Amerikalı kiralık katillerin, tetikçilerin, aktif görevli ya da küstürülerek sistemin dışında itilmiş ajanların, eksi komandoların, sadece kendi zamanlarını değil geleceği de kurtaran kahramanların... kısaca ilk adları hep “j” ile başlayan (John Rambo, Jason Bourne, James Bond, Jack Bauer , Jack Reacher... vb.) ölüm makinalarının galiba en iyisi (aynı zamanda sonuncusu) John Wick 2’dir.
John Wick 2, yönetmenliğini Chad Stahelski’nin, senaristliğini Derek Kolstad’ın, müziklerini Tyler Bate ile Joel J. Richard’ın üstlendiği, 2017 yapımı bir Amerikan aksiyon filmi.
The Continental sahasında adam öldürmeme ve evrensel bir gizli örgütün mührünü (emrini) onurlandırma teklifinden kaçın(a)mama üzerine kurulu olan her iki (bir üçüncüsü de beklenen) filmin başrol oyuncusu Keanu Reeves. Onun, daha önce başrolünü oynadığı The Matrix’in kurgusu, tekniği ve felsefesiyle sinemada açtığı yeni, dönüşsüz ve ilerlemeci(!) yol, ilgili olanların malumudur.

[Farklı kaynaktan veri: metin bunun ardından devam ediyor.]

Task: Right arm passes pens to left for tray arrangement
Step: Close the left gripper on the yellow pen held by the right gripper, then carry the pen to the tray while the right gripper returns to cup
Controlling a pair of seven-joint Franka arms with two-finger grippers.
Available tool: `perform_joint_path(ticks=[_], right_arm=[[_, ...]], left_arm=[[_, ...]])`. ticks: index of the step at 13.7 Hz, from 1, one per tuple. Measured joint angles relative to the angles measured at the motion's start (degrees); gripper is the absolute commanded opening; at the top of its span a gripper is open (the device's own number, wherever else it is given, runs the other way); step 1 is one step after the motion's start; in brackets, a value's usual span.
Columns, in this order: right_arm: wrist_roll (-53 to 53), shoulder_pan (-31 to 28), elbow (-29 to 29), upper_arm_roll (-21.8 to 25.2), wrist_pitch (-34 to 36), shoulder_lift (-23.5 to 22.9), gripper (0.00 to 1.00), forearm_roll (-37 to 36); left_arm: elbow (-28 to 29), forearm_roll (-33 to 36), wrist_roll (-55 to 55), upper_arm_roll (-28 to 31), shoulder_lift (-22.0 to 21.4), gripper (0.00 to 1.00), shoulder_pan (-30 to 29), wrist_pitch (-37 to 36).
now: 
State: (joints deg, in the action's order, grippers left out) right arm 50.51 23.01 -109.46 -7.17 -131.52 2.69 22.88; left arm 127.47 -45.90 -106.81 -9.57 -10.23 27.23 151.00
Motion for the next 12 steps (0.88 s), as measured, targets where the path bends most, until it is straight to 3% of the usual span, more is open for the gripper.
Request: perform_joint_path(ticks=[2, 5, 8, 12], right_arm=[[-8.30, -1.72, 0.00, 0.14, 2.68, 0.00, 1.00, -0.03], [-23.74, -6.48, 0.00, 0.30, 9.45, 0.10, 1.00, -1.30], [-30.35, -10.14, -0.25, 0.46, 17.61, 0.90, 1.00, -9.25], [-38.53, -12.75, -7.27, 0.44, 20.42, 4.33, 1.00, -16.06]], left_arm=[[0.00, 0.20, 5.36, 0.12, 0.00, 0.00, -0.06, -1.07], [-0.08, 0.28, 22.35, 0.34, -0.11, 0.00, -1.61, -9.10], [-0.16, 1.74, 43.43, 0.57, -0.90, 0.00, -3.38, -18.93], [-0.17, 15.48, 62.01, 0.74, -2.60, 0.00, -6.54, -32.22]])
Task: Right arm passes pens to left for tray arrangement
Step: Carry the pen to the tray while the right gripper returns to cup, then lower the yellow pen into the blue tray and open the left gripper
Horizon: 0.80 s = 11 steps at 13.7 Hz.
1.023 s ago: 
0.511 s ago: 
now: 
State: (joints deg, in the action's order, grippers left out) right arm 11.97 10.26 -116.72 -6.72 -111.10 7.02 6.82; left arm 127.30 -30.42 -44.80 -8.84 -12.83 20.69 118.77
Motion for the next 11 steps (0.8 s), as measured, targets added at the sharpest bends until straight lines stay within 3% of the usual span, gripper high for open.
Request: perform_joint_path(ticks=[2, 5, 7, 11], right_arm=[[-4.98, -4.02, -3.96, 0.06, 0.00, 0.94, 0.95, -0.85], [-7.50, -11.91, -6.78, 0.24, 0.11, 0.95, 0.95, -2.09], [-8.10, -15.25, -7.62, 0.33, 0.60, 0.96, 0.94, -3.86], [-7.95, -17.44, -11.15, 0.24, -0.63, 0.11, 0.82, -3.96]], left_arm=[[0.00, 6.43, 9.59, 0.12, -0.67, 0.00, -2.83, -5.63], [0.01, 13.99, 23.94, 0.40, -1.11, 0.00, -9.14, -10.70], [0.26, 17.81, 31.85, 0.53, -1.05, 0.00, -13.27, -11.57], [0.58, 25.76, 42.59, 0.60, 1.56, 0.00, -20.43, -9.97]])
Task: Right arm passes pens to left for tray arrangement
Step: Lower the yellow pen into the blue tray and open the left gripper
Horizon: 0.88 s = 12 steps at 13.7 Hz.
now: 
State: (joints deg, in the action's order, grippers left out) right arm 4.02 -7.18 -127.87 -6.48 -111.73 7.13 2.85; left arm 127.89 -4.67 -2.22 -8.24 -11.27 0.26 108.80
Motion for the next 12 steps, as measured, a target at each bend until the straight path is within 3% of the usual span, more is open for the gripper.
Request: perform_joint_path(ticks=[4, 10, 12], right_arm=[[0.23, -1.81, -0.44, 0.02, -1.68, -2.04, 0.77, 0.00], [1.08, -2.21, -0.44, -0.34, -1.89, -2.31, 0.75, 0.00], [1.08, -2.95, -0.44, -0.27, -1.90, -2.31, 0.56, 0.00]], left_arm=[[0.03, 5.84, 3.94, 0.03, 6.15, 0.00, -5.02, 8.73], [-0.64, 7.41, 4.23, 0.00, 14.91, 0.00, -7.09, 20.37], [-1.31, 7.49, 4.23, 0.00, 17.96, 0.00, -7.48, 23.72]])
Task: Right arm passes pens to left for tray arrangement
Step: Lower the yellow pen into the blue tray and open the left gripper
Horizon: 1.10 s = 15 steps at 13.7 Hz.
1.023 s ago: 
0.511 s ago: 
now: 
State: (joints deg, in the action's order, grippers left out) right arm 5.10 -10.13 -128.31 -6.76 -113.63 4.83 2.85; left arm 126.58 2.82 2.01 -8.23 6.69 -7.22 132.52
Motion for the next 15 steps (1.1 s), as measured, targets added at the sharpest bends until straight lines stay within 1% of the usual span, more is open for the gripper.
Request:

Harem ve Mühr-ü Süleyman arketiplerinden izler de taşıyarak, hikayesi huzur bozanları cezalandırma esasına göre kurgulanıp, tekniği tarihi mekanlardaki neon ışıklandırma yoluyla görsel bir şölene dönüştürülen John Wick üzerine söylenecek çok şey var aslında.
En azından, arabasının çalınması ve köpeğinin öldürülmesi gibi iki temel insani hakkı(!) elinden alınan (ve bu nedenle emeklilik keyfini hiç yaşayamayan), mührü onurlandırsa da onurlandırmasa da ölümden başka bir seçeneği olmayan bir tetikçinin trajik yazgısı ve sonuçları hakkında Yunan tragedyalarıyla (Batı düşünce ve sanatındaki devamlılıkla) desteklenen birçok şey söylemek mümkün.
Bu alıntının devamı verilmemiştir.